In order to overcome 10 problems related to women, in this article, do yoga daily as mentioned by the experts.
Women are always on the lookout for yoga that they can overcome many problems related to themselves at the same time. If you are also one of such women, then do the yoga mentioned in this article for some time daily. Yes, we are talking about Paschimottanasana. Yoga Master, Philanthropist, Religious Guru and Lifestyle Coach Grand Master Akshar ji are telling us about the benefits and ways of doing this Yogasana .
He says that “While practicing Paschimottanasana, a stretch is produced in the back part of the body, ie, the spine, hence this asana is called Paschimottanasana. This is an easy ascension to the beginning level. This is a classic pose to bring flexibility in the body. This asana gives a good stretch from your entire back (spine) to your hamstrings (back of thighs) and your calf muscles. By doing this, 10 problems of women can be overcome. ”
Physical health benefits
- Improves liver, kidney, ovaries and uterus functionality.
- Reduces abdominal fat .
- Stretches the spine and brings flexibility.
- Improves the performance of digestive organs.
- It is useful to increase the height of young women from a spinal stretch.
- Tones the pelvic organs.
- Balances periods.
- Helps relieve symptoms of menopause and periods discomfort.

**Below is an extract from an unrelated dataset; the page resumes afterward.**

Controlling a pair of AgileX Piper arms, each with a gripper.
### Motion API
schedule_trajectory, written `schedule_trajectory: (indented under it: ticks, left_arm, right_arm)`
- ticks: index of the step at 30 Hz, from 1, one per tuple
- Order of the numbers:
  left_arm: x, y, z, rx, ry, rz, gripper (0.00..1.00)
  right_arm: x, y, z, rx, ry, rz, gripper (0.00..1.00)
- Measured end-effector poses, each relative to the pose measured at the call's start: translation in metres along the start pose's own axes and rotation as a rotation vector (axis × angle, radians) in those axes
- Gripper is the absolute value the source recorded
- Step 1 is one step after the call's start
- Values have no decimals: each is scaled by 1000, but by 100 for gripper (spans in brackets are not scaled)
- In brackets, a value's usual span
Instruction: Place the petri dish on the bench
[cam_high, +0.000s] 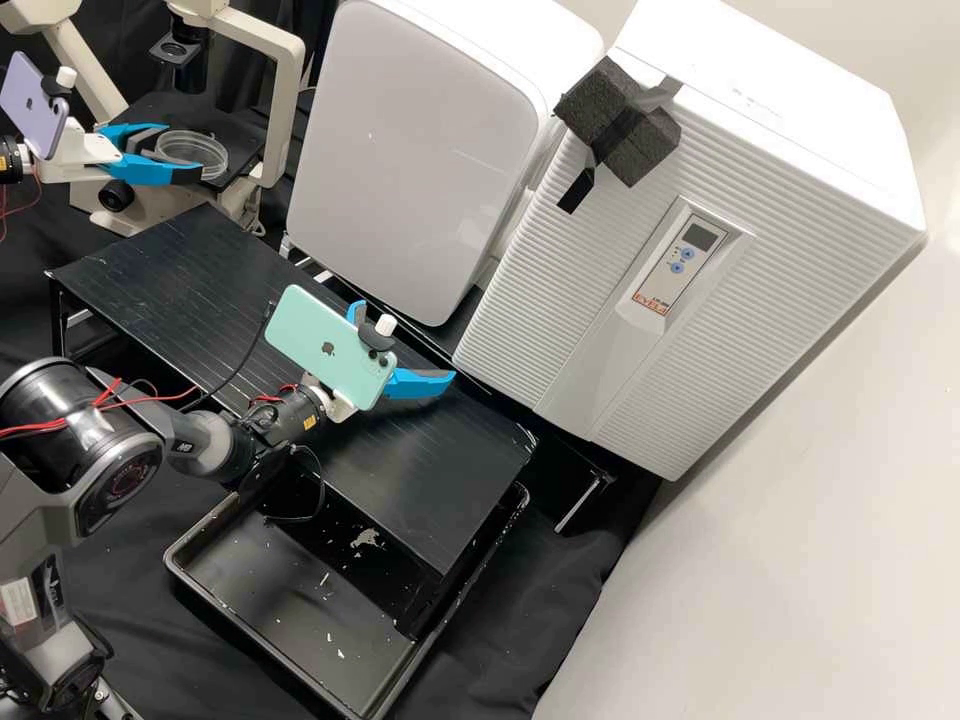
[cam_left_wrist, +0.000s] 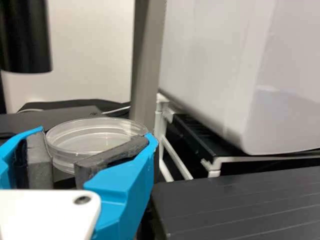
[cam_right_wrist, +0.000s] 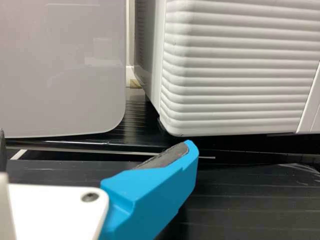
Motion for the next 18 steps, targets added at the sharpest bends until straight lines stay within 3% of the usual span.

- This asana is especially recommended to women even after delivery.
Mental health benefits
- This is a stress preventive yoga.
- Removes anxiety, anger and irritability.
- Keeps the mind calm .
The way to do Paschimottanasana
step 1-Start in a sitting position like Sukhasana . From here, straighten your legs and join. Flex your feet, turning the toes towards you; This will pull your knee cap. Moving forward, place your hands next to your hips. Activate your Thai issues and straighten your back.
Step-2-Slowly interlock your fingers without bending the knees, holding the big toe of your foot or moving to hold the sides of your feet or your heel.
Step-3- Raise chest and head with a deep breath. Keep your shoulders away from your ears.
Step-4- Leaving a big breath, pull the lower abdomen in, bend forward and press your stomach on your thighs and place your forehead on your knees.
Step-5- Hold for at least 5 breaths. To get out of the pedestal, move your torso upward while straightening your arms. Exhale and release your legs.
Caution –You practice this mudra on an empty stomach. Because this posture narrows the stomach. If you have any kind of injury or discomfort in your arms, hips, ankles or shoulders, do not do this asana. If you feel any stiffness in the hamstrings, then use a props or bolster below the knees and do only what you can do without pain.